→ **Instructions to follow**
Leave every image out, and return the rest of the data word for word.

→ **Records shown**
■ ■ ■ ■

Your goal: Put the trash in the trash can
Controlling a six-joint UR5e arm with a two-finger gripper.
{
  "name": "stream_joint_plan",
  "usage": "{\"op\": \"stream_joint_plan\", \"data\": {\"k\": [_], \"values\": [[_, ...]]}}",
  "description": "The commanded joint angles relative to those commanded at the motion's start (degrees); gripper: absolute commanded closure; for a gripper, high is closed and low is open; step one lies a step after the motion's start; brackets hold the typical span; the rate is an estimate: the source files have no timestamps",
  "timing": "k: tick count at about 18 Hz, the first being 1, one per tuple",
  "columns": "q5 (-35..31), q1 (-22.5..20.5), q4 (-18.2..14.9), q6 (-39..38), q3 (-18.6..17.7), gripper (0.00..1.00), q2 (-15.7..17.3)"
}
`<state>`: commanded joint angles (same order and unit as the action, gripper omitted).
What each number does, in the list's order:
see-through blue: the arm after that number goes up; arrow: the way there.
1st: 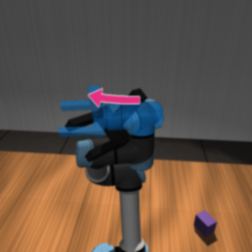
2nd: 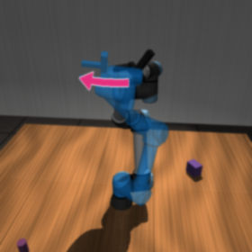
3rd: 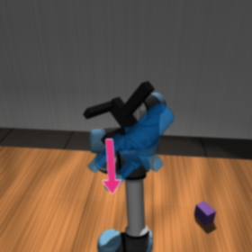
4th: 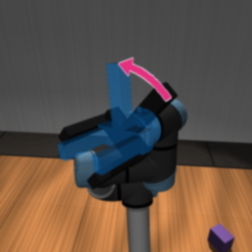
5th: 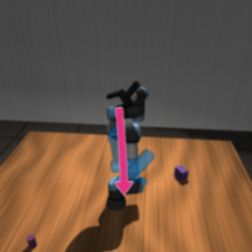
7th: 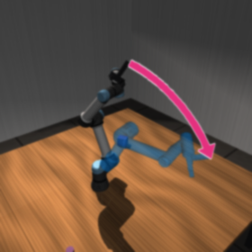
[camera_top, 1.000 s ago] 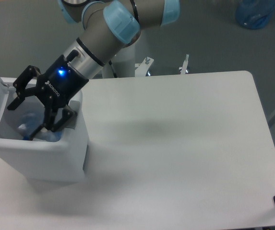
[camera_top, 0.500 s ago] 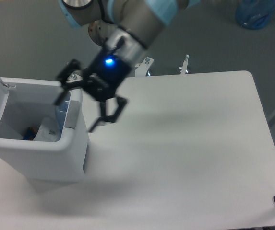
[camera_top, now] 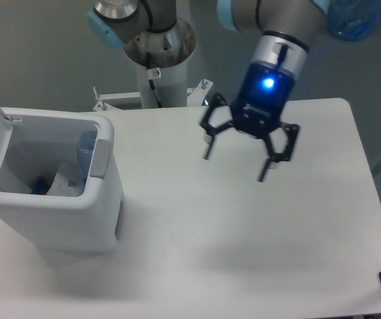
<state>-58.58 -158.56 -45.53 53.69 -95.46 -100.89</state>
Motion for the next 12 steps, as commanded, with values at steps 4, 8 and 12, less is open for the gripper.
{"op": "stream_joint_plan", "data": {"k": [4, 8, 12], "values": [[-12.0, -0.5, -0.6, 7.0, 1.9, 0.00, -5.0], [-20.2, -0.6, -6.3, 21.1, 2.4, 0.00, -4.8], [-26.8, -0.1, -12.0, 23.6, 3.9, 0.00, -5.4]]}}
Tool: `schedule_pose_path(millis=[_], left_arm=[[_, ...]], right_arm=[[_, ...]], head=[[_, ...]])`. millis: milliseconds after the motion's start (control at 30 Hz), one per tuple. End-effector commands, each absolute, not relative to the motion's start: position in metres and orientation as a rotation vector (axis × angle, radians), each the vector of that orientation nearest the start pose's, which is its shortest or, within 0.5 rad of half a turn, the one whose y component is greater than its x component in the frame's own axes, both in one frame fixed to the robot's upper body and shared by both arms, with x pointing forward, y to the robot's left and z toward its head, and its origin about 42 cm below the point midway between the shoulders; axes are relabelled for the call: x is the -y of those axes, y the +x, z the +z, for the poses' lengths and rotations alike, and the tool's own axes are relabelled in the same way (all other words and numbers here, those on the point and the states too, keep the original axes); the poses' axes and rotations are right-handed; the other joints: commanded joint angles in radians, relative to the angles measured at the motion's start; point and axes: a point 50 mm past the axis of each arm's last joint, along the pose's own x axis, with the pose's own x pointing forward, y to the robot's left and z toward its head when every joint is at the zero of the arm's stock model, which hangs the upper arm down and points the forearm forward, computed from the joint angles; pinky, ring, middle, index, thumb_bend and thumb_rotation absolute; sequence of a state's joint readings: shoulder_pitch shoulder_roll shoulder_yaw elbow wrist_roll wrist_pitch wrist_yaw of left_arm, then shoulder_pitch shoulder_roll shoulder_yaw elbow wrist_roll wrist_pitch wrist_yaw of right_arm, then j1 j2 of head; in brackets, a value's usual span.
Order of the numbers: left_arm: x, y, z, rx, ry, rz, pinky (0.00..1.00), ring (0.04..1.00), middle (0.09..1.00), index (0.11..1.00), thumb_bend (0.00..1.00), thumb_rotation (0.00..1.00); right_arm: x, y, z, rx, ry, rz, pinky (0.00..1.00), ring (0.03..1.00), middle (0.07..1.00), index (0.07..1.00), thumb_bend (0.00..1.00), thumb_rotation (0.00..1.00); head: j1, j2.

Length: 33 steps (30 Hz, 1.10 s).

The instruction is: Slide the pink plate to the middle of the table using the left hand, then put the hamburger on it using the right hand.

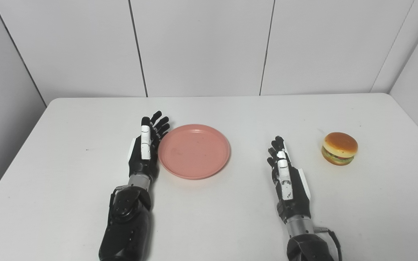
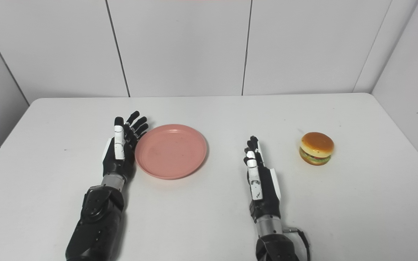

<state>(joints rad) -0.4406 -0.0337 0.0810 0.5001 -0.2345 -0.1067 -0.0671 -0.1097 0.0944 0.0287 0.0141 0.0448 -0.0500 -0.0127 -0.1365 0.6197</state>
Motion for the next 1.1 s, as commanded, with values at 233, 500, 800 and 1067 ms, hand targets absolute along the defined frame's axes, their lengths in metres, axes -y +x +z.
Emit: schedule_pose_path(millis=[233, 500, 800, 1067], left_arm=[[-0.155, 0.408, 0.117, 0.029, -0.274, -0.166, 0.93, 0.92, 0.902, 0.89, 0.78, 1.0], [-0.141, 0.402, 0.116, 0.027, -0.256, -0.199, 0.93, 0.927, 0.908, 0.905, 0.77, 1.0], [-0.134, 0.398, 0.116, 0.021, -0.242, -0.218, 0.94, 0.932, 0.911, 0.901, 0.77, 1.0], [-0.131, 0.397, 0.114, 0.022, -0.25, -0.215, 0.92, 0.929, 0.912, 0.904, 0.79, 1.0]], right_arm=[[0.154, 0.322, 0.146, 0.203, 0.157, 0.062, 1.0, 1.0, 1.0, 1.0, 0.56, 1.0], [0.156, 0.322, 0.146, 0.201, 0.156, 0.062, 1.0, 1.0, 1.0, 1.0, 0.56, 1.0], [0.155, 0.321, 0.147, 0.195, 0.161, 0.07, 1.0, 1.0, 1.0, 1.0, 0.56, 1.0], [0.156, 0.32, 0.149, 0.215, 0.139, 0.061, 1.0, 1.0, 1.0, 1.0, 0.57, 0.99]], head=[[-0.005, 0.003], [-0.011, 0.008], [-0.015, 0.013], [-0.032, 0.018]])
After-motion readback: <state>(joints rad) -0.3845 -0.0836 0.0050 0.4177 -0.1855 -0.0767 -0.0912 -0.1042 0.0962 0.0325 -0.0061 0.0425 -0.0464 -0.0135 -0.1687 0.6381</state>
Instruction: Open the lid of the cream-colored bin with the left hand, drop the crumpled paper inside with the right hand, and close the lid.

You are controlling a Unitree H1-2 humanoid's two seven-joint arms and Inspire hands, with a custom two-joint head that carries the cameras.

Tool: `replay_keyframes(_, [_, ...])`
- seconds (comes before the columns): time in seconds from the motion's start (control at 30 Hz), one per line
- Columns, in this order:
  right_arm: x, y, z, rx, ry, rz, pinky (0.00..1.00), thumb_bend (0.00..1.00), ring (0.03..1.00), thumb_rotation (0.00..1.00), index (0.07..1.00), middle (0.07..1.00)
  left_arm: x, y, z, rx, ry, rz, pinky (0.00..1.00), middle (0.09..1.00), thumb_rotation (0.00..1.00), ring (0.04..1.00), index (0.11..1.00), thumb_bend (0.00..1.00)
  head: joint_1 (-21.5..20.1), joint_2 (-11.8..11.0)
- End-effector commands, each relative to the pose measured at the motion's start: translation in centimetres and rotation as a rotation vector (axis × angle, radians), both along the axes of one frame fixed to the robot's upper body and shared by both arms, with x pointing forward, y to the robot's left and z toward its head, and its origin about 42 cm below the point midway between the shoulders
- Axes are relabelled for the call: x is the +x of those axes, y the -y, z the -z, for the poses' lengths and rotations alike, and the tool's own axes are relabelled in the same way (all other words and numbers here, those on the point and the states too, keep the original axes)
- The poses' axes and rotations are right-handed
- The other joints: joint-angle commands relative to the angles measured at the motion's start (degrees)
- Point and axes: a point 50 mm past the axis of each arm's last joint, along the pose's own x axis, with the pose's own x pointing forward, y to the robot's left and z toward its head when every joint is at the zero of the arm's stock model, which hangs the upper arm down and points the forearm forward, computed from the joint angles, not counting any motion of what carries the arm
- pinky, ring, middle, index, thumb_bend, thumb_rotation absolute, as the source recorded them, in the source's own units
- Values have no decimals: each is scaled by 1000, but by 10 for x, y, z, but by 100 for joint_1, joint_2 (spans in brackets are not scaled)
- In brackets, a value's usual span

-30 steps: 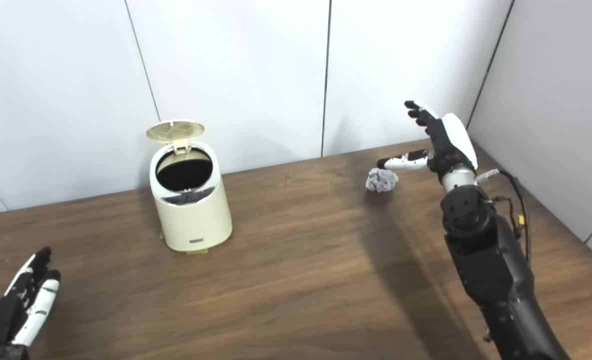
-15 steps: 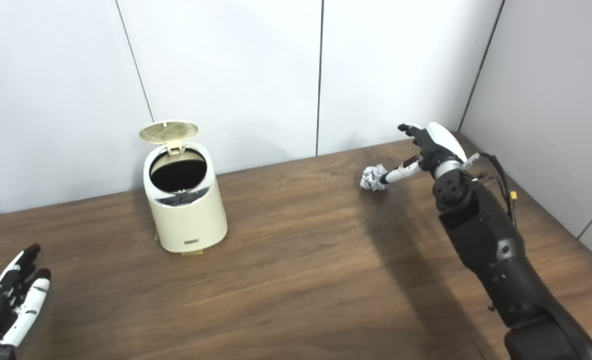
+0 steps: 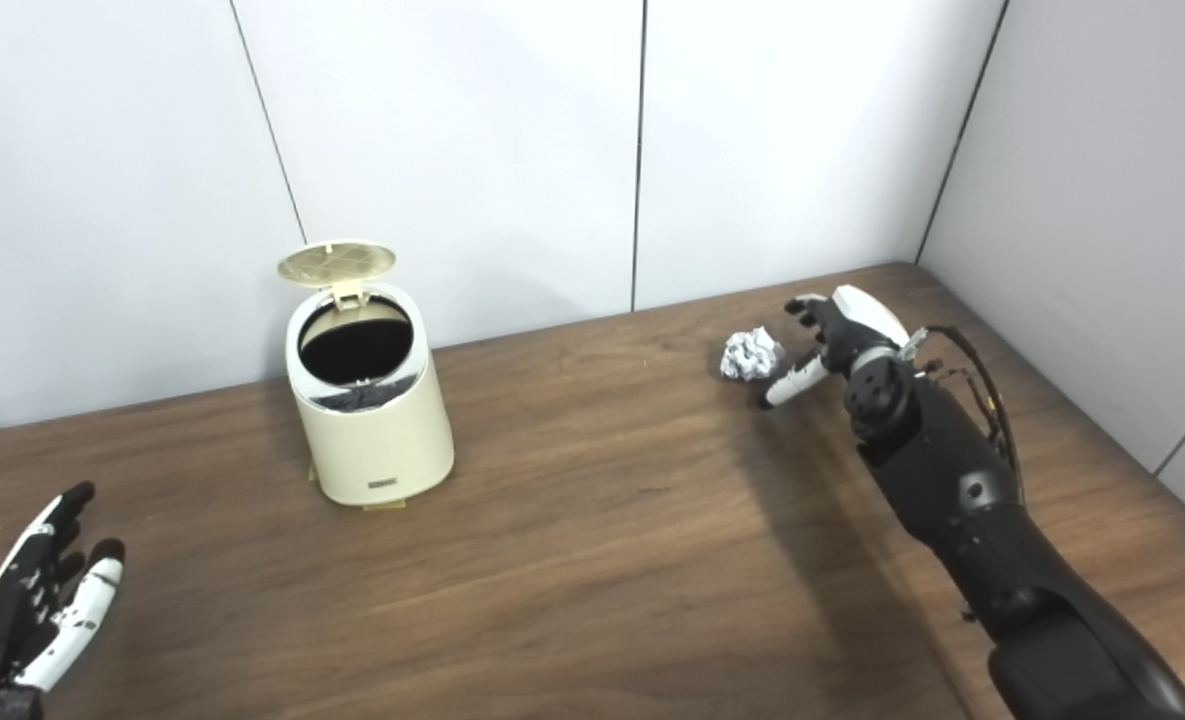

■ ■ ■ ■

→ **Response area**
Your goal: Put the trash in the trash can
Controlling a six-joint UR5e arm with a two-finger gripper.
{
  "name": "stream_joint_plan",
  "usage": "{\"op\": \"stream_joint_plan\", \"data\": {\"k\": [_], \"values\": [[_, ...]]}}",
  "description": "The commanded joint angles relative to those commanded at the motion's start (degrees); gripper: absolute commanded closure; for a gripper, high is closed and low is open; step one lies a step after the motion's start; brackets hold the typical span; the rate is an estimate: the source files have no timestamps",
  "timing": "k: tick count at about 18 Hz, the first being 1, one per tuple",
  "columns": "q5 (-35..31), q1 (-22.5..20.5), q4 (-18.2..14.9), q6 (-39..38), q3 (-18.6..17.7), gripper (0.00..1.00), q2 (-15.7..17.3)"
}
`<state>`: commanded joint angles (same order and unit as the action, gripper omitted).
What each number does, in the list's order:
see-through blue: the arm after that number goes up; arrow: the way there.
1st: 
2nd: 
3rd: 
4th: 
5th: 
7th: 
[camera_top, 1.000 s ago] 
[camera_top, 0.500 s ago] 
[camera_top, now] 
<state>-58.58 -158.56 -45.53 53.69 -95.46 -100.89</state>
Motion for the next 12 steps, as commanded, with values at steps 4, 8 and 12, less is open for the gripper.
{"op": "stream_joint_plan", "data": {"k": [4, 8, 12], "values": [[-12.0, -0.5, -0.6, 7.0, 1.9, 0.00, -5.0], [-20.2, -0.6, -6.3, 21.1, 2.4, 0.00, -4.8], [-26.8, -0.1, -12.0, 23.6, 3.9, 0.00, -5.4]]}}
Tool: `schedule_pose_path(millis=[_], left_arm=[[_, ...]], right_arm=[[_, ...]], head=[[_, ...]])`. millis: milliseconds after the motion's start (control at 30 Hz), one per tuple. End-effector commands, each absolute, not relative to the motion's start: position in metres and orientation as a rotation vector (axis × angle, radians), each the vector of that orientation nearest the start pose's, which is its shortest or, within 0.5 rad of half a turn, the one whose y component is greater than its x component in the frame's own axes, both in one frame fixed to the robot's upper body and shared by both arms, with x pointing forward, y to the robot's left and z toward its head, and its origin about 42 cm below the point midway between the shoulders; axes are relabelled for the call: x is the -y of those axes, y the +x, z the +z, for the poses' lengths and rotations alike, and the tool's own axes are relabelled in the same way (all other words and numbers here, those on the point and the states too, keep the original axes); the poses' axes and rotations are right-handed; the other joints: commanded joint angles in radians, relative to the angles measured at the motion's start; point and axes: a point 50 mm past the axis of each arm's last joint, along the pose's own x axis, with the pose's own x pointing forward, y to the robot's left and z toward its head when every joint is at the zero of the arm's stock model, which hangs the upper arm down and points the forearm forward, computed from the joint angles; pinky, ring, middle, index, thumb_bend and thumb_rotation absolute; sequence of a state's joint readings: shoulder_pitch shoulder_roll shoulder_yaw elbow wrist_roll wrist_pitch wrist_yaw of left_arm, then shoulder_pitch shoulder_roll shoulder_yaw elbow wrist_roll wrist_pitch wrist_yaw of right_arm, then j1 j2 of head; in brackets, a value's usual span.
Order of the numbers: left_arm: x, y, z, rx, ry, rz, pinky (0.00..1.00), ring (0.04..1.00), middle (0.09..1.00), index (0.11..1.00), thumb_bend (0.00..1.00), thumb_rotation (0.00..1.00); right_arm: x, y, z, rx, ry, rz, pinky (0.00..1.00), ring (0.03..1.00), middle (0.07..1.00), index (0.07..1.00), thumb_bend (0.00..1.00), thumb_rotation (0.00..1.00); head: j1, j2.

Length: 33 steps (30 Hz, 1.10 s).

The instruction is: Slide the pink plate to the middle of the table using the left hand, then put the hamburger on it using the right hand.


<state>(joints rad) -0.4406 -0.0337 0.0810 0.5001 -0.2345 -0.1067 -0.0671 -0.1097 0.0944 0.0287 0.0141 0.0448 -0.0500 -0.0127 -0.1365 0.6197</state>
Motion for the next 1.1 s, as commanded, with values at 233, 500, 800 and 1067 ms, hand targets absolute along the defined frame's axes, their lengths in metres, axes -y +x +z.
Emit: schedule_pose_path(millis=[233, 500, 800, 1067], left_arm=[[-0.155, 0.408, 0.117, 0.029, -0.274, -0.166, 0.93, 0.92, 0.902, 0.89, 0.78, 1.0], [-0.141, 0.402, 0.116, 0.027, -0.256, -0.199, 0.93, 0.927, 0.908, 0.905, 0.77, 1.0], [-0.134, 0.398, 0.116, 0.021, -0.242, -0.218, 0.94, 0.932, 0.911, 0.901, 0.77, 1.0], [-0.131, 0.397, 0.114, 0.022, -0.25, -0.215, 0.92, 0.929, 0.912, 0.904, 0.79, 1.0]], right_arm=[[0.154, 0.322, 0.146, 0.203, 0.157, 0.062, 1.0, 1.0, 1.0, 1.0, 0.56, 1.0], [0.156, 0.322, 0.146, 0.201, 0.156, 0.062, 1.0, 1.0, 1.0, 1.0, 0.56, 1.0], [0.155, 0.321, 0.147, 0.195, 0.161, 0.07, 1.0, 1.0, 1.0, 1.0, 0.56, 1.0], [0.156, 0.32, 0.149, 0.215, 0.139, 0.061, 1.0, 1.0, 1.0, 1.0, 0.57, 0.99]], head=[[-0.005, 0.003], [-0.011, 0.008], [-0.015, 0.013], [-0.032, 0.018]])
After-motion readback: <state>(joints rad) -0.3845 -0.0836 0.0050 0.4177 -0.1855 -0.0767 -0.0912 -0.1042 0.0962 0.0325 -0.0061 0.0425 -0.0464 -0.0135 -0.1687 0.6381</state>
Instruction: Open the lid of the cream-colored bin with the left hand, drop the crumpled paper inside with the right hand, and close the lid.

You are controlling a Unitree H1-2 humanoid's two seven-joint arms and Inspire hands, with a custom two-joint head that carries the cameras.

Tool: `replay_keyframes(_, [_, ...])`
- seconds (comes before the columns): time in seconds from the motion's start (control at 30 Hz), one per line
- Columns, in this order:
  right_arm: x, y, z, rx, ry, rz, pinky (0.00..1.00), thumb_bend (0.00..1.00), ring (0.03..1.00), thumb_rotation (0.00..1.00), index (0.07..1.00), middle (0.07..1.00)
  left_arm: x, y, z, rx, ry, rz, pinky (0.00..1.00), middle (0.09..1.00), thumb_rotation (0.00..1.00), ring (0.04..1.00), index (0.11..1.00), thumb_bend (0.00..1.00)
  head: joint_1 (-21.5..20.1), joint_2 (-11.8..11.0)
- End-effector commands, each relative to the pose measured at the motion's start: translation in centimetres and rotation as a rotation vector (axis × angle, radians), both along the axes of one frame fixed to the robot's upper body and shared by both arms, with x pointing forward, y to the robot's left and z toward its head, and its origin about 42 cm below the point midway between the shoulders
- Axes are relabelled for the call: x is the +x of those axes, y the -y, z the -z, for the poses' lengths and rotations alike, and the tool's own axes are relabelled in the same way (all other words and numbers here, those on the point and the states too, keep the original axes)
- The poses' axes and rotations are right-handed
- The other joints: joint-angle commands relative to the angles measured at the motion's start (degrees)
- Point and axes: a point 50 mm past the axis of each arm's last joint, along the pose's own x axis, with the pose's own x pointing forward, y to the robot's left and z toward its head when every joint is at the zero of the arm's stock model, which hangs the upper arm down and points the forearm forward, computed from the joint angles, not counting any motion of what carries the arm
- pinky, ring, middle, index, thumb_bend, thumb_rotation absolute, as the source recorded them, in the source's own units
- Values have no decimals: each is scaled by 1000, but by 10 for x, y, z, but by 100 for joint_1, joint_2 (spans in brackets are not scaled)
- In brackets, a value's usual span

-30 steps: 
-15 steps: 
+0 steps: 

This output is complete as it stands.